Anonymous organizers made the online call for importing the Arab world’s uprisings to China a week before. After tiny protests on the previous Sunday, they announced further demonstrations in 23 Chinese cities on subsequent Sundays. In Beijing police warned foreign journalists to follow China’s reporting regulations. Police forced some correspondents to register upon nearing the protest site, and a few were even detained and sent to nearby police stations for lengthy additional registration hurdles. But many more made it to the planned location of the 2 p.m. protest. The organizers had called for the event to be held at a McDonald’s restaurant on the Wangfujing shopping street, but late last week construction fences were erected in front of it. On Sunday the fences were covered with propaganda banners urging the development of an “internationalized, modernized” district.

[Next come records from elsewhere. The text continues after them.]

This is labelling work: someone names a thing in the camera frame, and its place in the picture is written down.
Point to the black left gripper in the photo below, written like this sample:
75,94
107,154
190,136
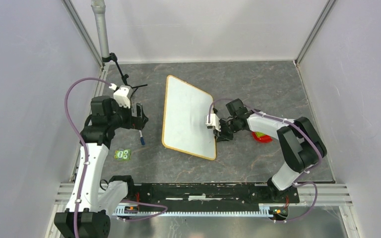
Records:
136,122

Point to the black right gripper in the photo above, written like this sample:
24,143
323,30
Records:
221,135

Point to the blue whiteboard marker pen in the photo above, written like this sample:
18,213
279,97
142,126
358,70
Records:
142,141

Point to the yellow framed whiteboard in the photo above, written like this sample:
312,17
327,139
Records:
184,120

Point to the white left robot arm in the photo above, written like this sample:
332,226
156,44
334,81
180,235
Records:
87,213

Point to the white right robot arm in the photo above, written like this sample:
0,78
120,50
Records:
300,143

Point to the red bowl with green block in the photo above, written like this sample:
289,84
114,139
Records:
261,137

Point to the green owl eraser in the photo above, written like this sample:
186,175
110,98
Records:
122,154

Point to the grey vertical pole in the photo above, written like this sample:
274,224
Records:
99,10

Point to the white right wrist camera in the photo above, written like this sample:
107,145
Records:
212,122

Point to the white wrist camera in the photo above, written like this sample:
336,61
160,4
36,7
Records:
212,122
122,95

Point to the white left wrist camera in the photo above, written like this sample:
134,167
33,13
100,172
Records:
122,95

The street was packed with a police, both in uniform and plainclothes. I overheard a tour guide tell a group of tourists that with so many police there must be someone famous in the area. The journalists strolling past would occasionally nod and chat in small groups, and the police would tell us to move when our groups grew too large. They photographed and filmed us. At least three foreign press photographers were reportedly beaten by plainclothes police in Beijing. (A later report indicated that just one journalist had been beaten after videotaping two others being manhandled.)

At the appointed time, police and journalists watched the street. There was no demonstration that I could see. Shortly thereafter, water trucks rolled into position in front of a KFC restaurant. They then began making passes down the block, spraying water onto the street. The temperature was just above freezing, and no one wanted to get hit. So the crowds cleared out. Police followed the trucks with German shepherds who walked gingerly through the cold water. As I left I noticed crowds of people lined up behind the doors of the Oriental Plaza mall at the south end of Wangfujing. Secruity guards were blocking people from entering the street as it was flushed clean.

In one of the Communist Party-run Chinese newspapers, last week’s protest was scorned as “performance art.” Today it seemed more like a sad farce.